What does Second Life success look like for non-profits?

Continuing my Second Life thread, Kathryn Parsons at Ogilvy has tipped me off that “LittleToe Bartlett’s” Two-Headed Yak (pictured) has been selected as the winner from last Saturday’s “Yak Show” (see my earlier post).

David Thompson of World Vision also got in touch with me this week. The relief and development charity has now joined SCF in Second Life.

Second Life ‘inhabitants’ can see and interact with some of the gifts in World Vision’s Alternative Catalogue, which this year supports 53 of the charity’s community projects around the world.

These include a school building with classroom desk, chair, books and pens, and a tractor (for hire) pledged to a bridge construction project over the River Thondwe in Malawi. You can milk a cow destined for Kenya, pat a sheep needed by a community in Senegal, and even sit in a toilet latrine, required to improve hygiene facilities in a school in real-world Armenia.

Clicking on these items, or the sign boards next to the gifts in the ‘village’, will display more information and take you to the charity’s catalogue online.

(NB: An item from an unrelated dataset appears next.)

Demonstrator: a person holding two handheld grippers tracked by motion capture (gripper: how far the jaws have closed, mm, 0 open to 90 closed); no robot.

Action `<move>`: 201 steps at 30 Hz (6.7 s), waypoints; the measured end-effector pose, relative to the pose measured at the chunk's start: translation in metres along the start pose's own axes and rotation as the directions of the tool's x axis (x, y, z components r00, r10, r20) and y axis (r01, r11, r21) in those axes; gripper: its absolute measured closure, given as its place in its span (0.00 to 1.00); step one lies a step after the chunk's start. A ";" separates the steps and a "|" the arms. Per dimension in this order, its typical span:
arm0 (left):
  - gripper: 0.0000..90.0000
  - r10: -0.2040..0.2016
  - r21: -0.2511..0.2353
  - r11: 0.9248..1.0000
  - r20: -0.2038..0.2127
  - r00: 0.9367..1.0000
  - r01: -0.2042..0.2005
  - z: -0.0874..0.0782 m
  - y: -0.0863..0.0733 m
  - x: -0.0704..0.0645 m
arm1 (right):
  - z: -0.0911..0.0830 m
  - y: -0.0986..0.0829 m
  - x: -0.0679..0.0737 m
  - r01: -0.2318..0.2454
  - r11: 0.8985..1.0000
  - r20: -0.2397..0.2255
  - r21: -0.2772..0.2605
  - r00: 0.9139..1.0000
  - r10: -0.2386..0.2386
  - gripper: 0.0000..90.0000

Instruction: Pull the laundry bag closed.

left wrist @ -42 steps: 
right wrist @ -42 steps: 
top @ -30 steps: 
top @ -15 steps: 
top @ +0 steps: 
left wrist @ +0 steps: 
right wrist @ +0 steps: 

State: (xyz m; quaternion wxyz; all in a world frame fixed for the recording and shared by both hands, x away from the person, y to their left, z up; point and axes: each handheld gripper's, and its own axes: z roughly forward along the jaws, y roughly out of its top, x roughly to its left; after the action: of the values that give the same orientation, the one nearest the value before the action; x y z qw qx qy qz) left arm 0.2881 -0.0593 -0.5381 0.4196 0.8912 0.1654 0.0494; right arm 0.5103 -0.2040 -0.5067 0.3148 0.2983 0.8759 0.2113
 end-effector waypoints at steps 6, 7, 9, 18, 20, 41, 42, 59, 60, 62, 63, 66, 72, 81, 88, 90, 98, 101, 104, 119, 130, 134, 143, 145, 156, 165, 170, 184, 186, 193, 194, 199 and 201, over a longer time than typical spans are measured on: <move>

Jason Suttie of London-based Copper Industries is working with World Vision on this one. He hinted to me that while there is definitely an interest in Second Life among charities, the “uncertainty and newness” is a barrier to many actually making a commitment.

I guess we’re at the “proof of concept” stage. Second Life may take your charity to infinity and beyond. Then again, it may not.

Last week Allan Benamer wrote a curmudgeonly post (not my words, but one of the commenters) giving some reasons why Second Life “is a waste of time for not-for-profits”.

Well, that may be so. It’s simply too early to tell.

I recall a recent post by Mark Chillingworth; he describes Geoffrey Bilder as saying Web 2.0 is “the edge is the new centre… with content being generated around the edges.”

And there’s much to be said for this assessment:

Bilder describes the deployment of tech as having to pass through processes that includes a hype, failure and then re-emergence phase. The trouble with this, he says, is that we focus on one instance of a technology during the hype time.

I’m still not sure what to make of cause-related avatars myself. For instance, I have particular concerns about their sustainability. I (just about) remember the hype surrounding VRML2.0 after attending a couple of meetings of the London VR Group ten years ago.   At the moment (and I may change my view) I identify with Susan Wu’s comments about Second Life:

Second Life is interesting to me – I truly respect the service, but I don’t love it. That is, I have a lot of intellectual respect for the way they’ve run their business – they’ve been bold, innovative, and relentlessly experimental. But the service doesn’t grab me emotionally. I also think that their high technical barriers to participation and the fact that SL is a closed standards system ultimately deters them from reaching mass market adoption. Yes, they get a lot of publicity and their logins are growing at a fast clip – but I suspect there is a significant amount of churn. I spend a lot of time in the area of virtual worlds – because I think we’re just at the tip of the iceberg here.

So, the first wave of trailblazing charities have taken the plunge. The majority watch and wait. But what are we waiting for exactly? What will ’success’ look like? How will we measure it? The number of clickthroughs to the charity website? Number of gifts purchased?

Hmm… we’re back again to the conundrum of how to measure ‘engagement’, something I’ll return to in a future post.